Alegado conflito de interesses nos serviços hospitalares anulou negócios de milhões

A notícia é avançada pela CNN Portugal.

A Inspeção-Geral da Saúde e a comissão de combate à fraude do SNS estão a analisar um alegado conflito de interesses nos serviços hospitalares que já levou à anulação de negócios no valor de 1,28 milhões.

Segundo noticiou hoje a CNN Portugal, uma dirigente dos serviços hospitalares assinava contratos milionários "dos dois lados da mesa" e a sobreposição de funções levou à declaração de nulidade de três negócios, numa situação considerada pelo Serviço de Utilização Comum dos Hospitais (SUCH) como "conflito de interesses grave e estrutural".

A informação divulgada pela CNN Portugal explica que a dirigente da instituição representava, ao mesmo tempo, a empresa que recebeu as adjudicações.
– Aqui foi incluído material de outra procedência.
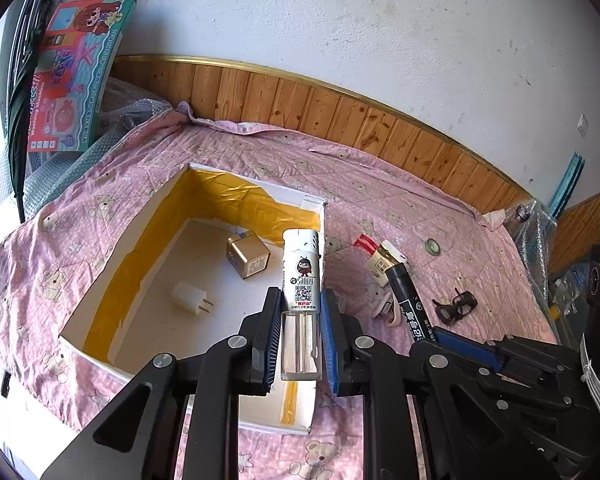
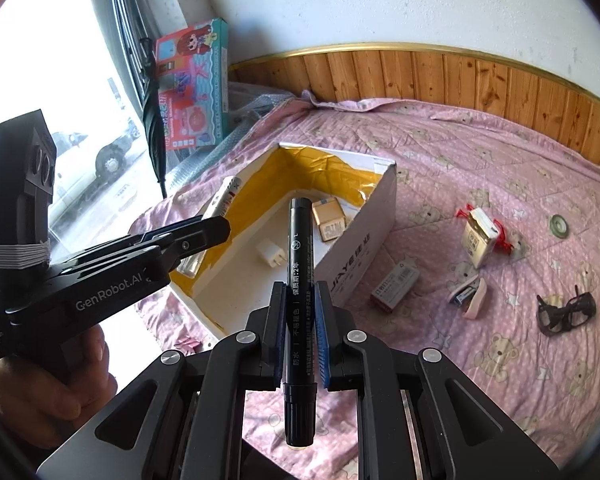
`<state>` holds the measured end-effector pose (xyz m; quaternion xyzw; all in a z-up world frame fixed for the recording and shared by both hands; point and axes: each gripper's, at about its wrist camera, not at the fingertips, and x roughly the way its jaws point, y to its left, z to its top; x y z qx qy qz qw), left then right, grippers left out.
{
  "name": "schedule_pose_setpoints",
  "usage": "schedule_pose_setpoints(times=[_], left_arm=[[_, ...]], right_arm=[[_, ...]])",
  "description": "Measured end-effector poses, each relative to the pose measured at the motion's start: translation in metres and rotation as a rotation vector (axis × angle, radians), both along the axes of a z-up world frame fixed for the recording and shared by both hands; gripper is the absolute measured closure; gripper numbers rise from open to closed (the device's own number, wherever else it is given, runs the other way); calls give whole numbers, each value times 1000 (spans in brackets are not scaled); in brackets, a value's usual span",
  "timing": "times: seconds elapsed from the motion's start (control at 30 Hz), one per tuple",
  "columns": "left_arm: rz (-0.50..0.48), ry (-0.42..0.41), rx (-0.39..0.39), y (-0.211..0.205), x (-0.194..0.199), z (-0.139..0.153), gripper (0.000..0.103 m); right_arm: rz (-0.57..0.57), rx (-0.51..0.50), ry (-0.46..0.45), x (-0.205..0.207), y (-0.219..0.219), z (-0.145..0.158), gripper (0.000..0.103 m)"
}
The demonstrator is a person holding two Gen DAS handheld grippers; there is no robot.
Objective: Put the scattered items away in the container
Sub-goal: 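Open the right gripper to drop the marker in the box while the left releases the tube, then withdraw both grippers from the box toward the items on the bedspread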
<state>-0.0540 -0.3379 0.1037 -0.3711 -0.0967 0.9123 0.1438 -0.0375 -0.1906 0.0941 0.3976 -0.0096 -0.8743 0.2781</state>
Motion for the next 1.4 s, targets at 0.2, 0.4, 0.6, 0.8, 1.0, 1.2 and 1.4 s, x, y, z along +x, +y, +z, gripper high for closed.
schedule_pose_setpoints(times=[0.2, 0.4, 0.6, 0.8, 1.0, 1.2, 1.4], left_arm=[[35, -18, -8, -14, -10, -7, 83], [72, -41, -11, -28, -20, -16, 83], [110, -88, 9, -45, -31, -31, 83], [127, -135, 23, -50, -43, -45, 83], [131, -182, 34, -50, -56, -57, 83], [141, -238, 49, -52, -64, -73, 51], [147, -251, 34, -55, -61, -78, 51]], right_arm=[[29, -8, -3, -9, -19, -3, 89], [53, -14, -13, -23, -38, -6, 89], [65, -22, -46, -40, -56, -18, 89], [55, -30, -87, -61, -66, -32, 89], [21, -61, -128, -87, -69, -45, 87], [-32, -101, -162, -96, -56, -63, 75], [-33, -132, -182, -81, -42, -73, 76]])
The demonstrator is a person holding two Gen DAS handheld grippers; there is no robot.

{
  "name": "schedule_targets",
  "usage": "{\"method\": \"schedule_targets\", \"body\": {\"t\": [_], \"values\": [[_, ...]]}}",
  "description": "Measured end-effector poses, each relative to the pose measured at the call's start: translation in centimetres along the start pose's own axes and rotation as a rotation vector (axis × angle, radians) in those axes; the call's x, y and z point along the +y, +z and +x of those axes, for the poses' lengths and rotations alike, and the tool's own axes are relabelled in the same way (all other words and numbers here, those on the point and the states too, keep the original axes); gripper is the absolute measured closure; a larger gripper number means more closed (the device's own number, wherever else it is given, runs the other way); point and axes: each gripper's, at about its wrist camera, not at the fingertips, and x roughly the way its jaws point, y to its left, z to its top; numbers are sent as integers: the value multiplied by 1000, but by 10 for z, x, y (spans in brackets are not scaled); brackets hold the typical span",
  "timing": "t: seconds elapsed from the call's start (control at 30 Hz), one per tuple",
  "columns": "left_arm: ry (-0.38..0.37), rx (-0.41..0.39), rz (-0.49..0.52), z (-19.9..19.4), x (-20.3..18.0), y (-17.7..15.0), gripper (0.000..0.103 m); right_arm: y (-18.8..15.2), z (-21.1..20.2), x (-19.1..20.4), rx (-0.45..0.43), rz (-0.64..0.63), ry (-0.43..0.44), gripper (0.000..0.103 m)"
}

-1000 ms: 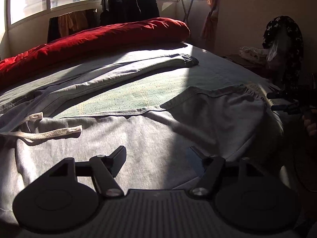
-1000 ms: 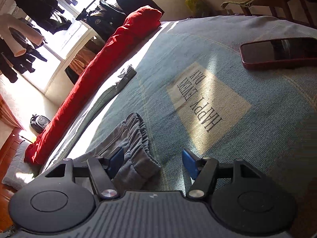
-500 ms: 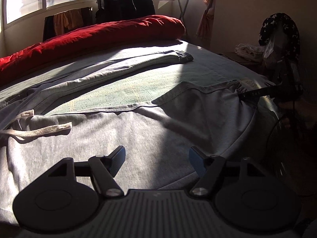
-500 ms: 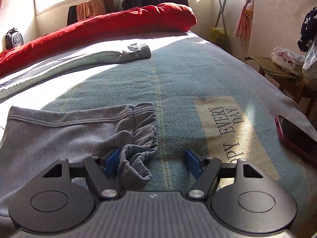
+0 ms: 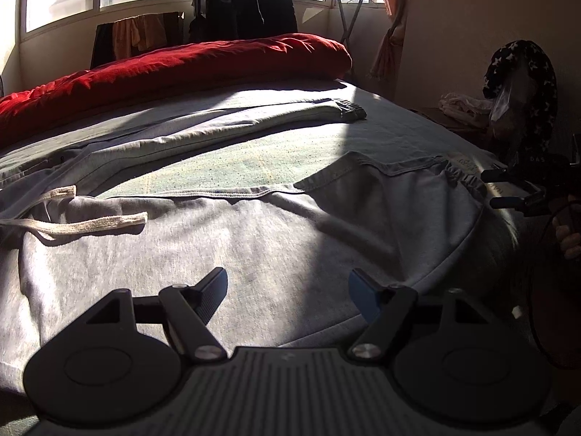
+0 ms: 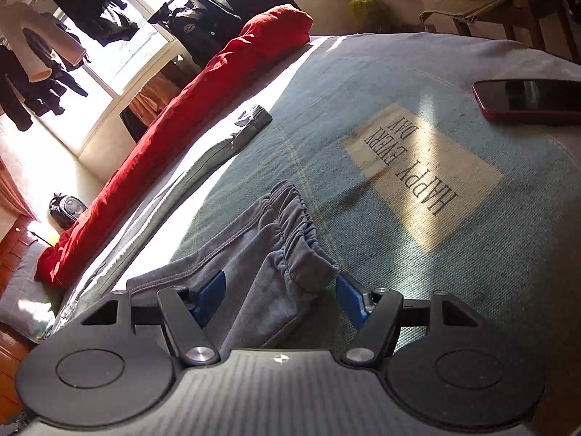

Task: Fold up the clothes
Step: 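Pull the cuff with the right gripper to straighten the leg edge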

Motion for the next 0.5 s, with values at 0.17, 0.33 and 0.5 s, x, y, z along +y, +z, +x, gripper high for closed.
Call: {"method": "schedule_targets", "body": {"t": [0.17, 0.33, 0.5], "values": [[-12, 2, -1, 1, -2, -3, 28, -3, 28, -14, 12, 69, 54, 33], [-10, 5, -12, -2, -2, -6, 28, 1, 46, -7, -37, 11, 49, 39], [-9, -3, -10, -7, -2, -6, 28, -1, 31, -10, -53, 40, 36, 73]]}}
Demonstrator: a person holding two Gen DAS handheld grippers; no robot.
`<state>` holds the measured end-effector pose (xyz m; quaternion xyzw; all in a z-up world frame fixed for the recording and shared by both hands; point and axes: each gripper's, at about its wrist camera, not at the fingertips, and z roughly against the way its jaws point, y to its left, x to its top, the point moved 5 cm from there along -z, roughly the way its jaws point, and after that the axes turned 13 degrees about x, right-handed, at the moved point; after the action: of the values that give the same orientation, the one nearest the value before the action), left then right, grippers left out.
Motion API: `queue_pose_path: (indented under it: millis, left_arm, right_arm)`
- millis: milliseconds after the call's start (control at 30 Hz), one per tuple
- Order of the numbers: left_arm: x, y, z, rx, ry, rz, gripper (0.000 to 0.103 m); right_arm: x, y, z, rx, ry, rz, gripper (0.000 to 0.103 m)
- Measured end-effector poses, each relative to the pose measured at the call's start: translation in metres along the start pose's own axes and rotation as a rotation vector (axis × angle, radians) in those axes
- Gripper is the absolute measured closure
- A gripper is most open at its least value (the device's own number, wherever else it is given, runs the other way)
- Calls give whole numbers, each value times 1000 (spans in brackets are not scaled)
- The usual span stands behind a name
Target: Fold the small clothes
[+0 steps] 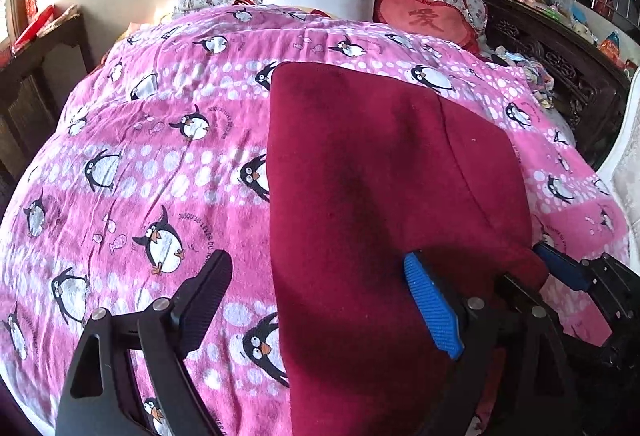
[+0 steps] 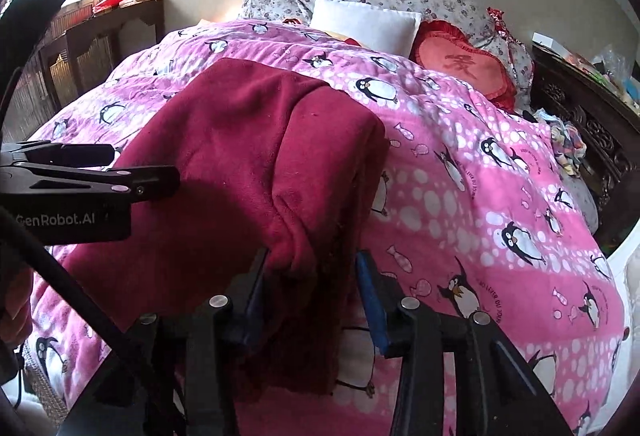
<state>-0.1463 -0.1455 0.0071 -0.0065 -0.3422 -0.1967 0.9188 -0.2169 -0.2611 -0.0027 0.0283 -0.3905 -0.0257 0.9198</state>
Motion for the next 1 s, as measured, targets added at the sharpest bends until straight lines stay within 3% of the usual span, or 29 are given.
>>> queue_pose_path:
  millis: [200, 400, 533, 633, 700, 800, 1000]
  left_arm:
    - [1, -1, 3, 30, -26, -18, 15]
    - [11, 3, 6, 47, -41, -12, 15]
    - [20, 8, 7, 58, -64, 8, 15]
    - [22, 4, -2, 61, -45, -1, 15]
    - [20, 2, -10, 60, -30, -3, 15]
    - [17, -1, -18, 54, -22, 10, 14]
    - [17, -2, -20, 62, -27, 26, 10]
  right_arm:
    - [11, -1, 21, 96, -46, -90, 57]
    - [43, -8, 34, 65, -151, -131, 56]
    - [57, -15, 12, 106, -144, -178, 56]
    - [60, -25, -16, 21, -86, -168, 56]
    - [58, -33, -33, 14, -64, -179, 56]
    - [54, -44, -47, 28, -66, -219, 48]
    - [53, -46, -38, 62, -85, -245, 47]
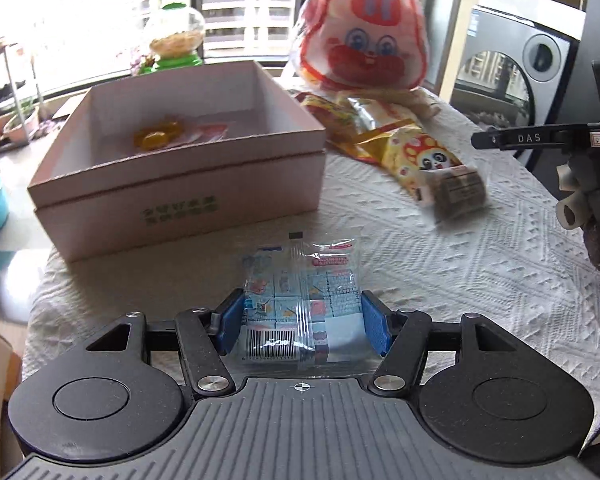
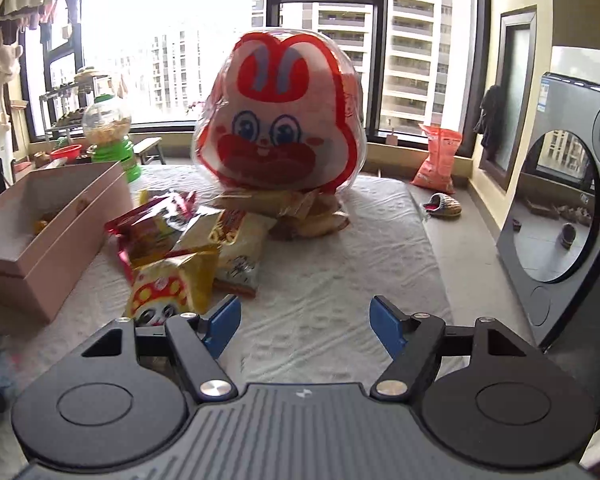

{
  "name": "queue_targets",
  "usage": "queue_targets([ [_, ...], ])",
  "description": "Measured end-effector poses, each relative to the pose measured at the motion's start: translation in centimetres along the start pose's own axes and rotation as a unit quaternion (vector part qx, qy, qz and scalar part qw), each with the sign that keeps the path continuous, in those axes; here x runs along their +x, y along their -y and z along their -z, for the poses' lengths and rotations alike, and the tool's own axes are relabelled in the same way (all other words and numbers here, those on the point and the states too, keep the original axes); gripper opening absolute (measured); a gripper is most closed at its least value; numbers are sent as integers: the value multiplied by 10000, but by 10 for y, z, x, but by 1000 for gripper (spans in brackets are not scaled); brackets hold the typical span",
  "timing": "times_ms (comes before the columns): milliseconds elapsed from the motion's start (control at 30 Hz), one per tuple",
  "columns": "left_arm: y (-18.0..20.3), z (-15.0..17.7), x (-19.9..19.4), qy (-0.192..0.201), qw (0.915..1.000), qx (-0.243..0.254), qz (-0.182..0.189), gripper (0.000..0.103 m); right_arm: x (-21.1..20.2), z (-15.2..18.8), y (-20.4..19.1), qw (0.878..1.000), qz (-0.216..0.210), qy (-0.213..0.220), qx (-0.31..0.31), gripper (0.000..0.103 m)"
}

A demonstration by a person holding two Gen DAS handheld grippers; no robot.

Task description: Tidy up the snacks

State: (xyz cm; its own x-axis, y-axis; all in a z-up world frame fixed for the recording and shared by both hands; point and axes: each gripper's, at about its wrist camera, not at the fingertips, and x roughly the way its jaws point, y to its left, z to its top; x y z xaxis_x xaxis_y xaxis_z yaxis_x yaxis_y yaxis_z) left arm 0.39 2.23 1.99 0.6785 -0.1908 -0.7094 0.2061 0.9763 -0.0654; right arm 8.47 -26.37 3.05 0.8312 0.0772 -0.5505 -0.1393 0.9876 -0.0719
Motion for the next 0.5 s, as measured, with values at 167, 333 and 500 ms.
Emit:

O caso surge numa altura em que decorre uma auditoria da Inspeção-Geral das Atividades em Saúde (IGAS) ao SUCH, a entidade responsável por assegurar vários serviços essenciais ao funcionamento dos hospitais do Serviço Nacional de Saúde (SNS), e averiguações da estrutura de combate à fraude no SNS, liderada pelo juiz Carlos Alexandre.

A CNN Portugal explica que o alegado conflito resulta de uma "teia de relações" entre três entidades: o SUCH, que contratava serviços à NEOVALOR, uma das suas maiores fornecedoras, e, ao mesmo tempo, detinha integralmente a EAS - Empresa de Ambiente na Saúde - que, por sua vez, participava no capital da NEOVALOR.

No centro deste circuito estava uma funcionária que, além de exercer funções como adjunta da Direção Regional do Norte e diretora do Serviço de Comunicação do SUCH, era gerente única da EAS e tinha uma procuração que lhe conferia poderes para representar a NEOVALOR nos contratos celebrados com o próprio SUCH.

Na prática, a mesma dirigente ocupava posições nos vários níveis de um circuito contratual: exercia funções na entidade que adjudicava, dirigia a empresa do universo SUCH ligada à fornecedora e tinha poderes para representar a empresa que recebia os contratos, refere a CNN Portugal.

Foi esta sobreposição que levou o Conselho de Administração dos SUCH a concluir que existia uma situação "grave, estrutural e objetivamente incompatível com os deveres de imparcialidade e separação funcional exigíveis na contratação pública", acrescenta.

À CNN Portugal, o Ministério da Saúde não se pronunciou sobre os assuntos que estão a ser analisados pela IGAS e pela comissão de combate à fraude, mas considera que a decisão de declarar nulos os atos de assinatura demonstra que "neste momento os mecanismos de prevenção de conflitos de interesses estão a funcionar".